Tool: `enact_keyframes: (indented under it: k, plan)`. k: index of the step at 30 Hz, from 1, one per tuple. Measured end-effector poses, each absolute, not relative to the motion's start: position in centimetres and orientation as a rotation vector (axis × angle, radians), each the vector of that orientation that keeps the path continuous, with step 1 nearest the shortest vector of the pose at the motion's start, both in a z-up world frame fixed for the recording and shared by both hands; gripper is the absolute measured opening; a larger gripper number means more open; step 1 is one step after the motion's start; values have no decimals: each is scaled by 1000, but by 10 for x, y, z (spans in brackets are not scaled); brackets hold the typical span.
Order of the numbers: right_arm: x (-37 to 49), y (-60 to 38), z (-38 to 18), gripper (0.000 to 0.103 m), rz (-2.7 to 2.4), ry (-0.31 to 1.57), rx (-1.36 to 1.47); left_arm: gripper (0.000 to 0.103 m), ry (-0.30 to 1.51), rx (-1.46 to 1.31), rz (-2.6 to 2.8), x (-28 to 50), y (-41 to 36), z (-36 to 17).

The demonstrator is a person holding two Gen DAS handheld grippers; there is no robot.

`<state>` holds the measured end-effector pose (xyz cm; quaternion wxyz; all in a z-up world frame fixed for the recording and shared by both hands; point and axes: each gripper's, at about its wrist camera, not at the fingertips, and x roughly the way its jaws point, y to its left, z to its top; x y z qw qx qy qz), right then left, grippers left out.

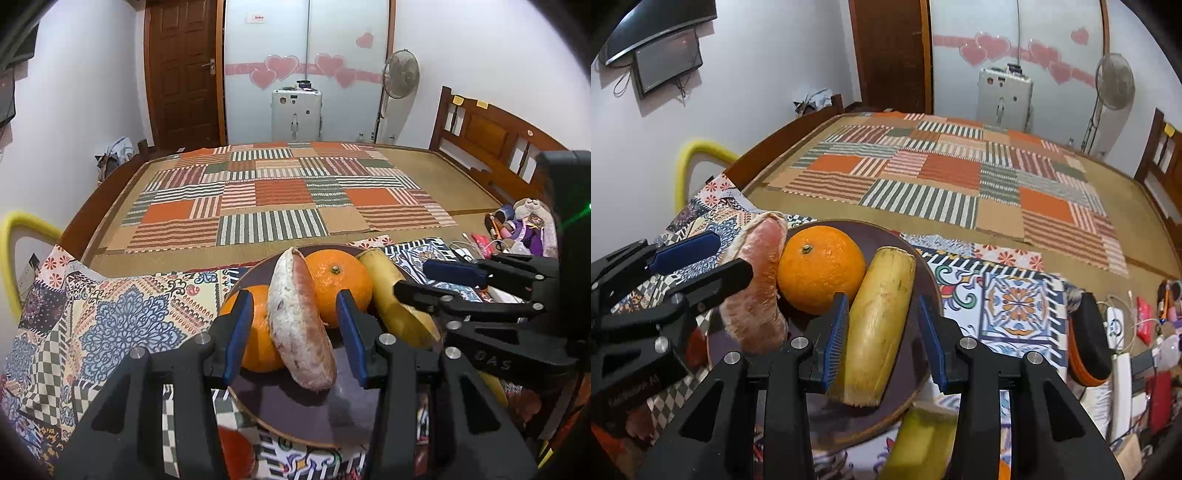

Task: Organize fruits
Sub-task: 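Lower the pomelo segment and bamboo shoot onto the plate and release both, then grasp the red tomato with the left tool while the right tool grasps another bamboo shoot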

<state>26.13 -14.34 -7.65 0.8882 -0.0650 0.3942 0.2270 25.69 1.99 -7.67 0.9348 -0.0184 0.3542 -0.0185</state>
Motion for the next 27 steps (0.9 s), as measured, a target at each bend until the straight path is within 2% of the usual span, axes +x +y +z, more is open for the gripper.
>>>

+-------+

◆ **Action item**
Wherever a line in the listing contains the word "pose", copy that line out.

◆ **Solution**
Tool: `enact_keyframes: (indented under it: k, plan)`. k: index of the step at 30 Hz, from 1, one per tuple. Measured end-effector poses, each absolute, not relative to the motion's start: position in centimetres and orientation as a rotation vector (axis × angle, radians), each the vector of that orientation that keeps the path continuous, with step 1 nearest the shortest vector of the pose at the motion's start, both in a z-up world frame fixed for the recording and shared by both hands; gripper is the absolute measured opening; a larger gripper number means more open; step 1 is one step after the motion's start; values have no decimals: each is scaled by 1000, but by 10 for x, y, z (spans in brackets are not scaled); brackets hold the typical span.
`<state>` holds the measured end-effector pose (xyz cm; quaternion wxyz; all in a z-up world frame fixed for the recording and shared by both hands; point and axes: each gripper's, at about its wrist camera, not at the fingertips, and x roughly the way its jaws point, y to its left, z to its top; x y z qw qx qy qz), right then left, grippers left out.

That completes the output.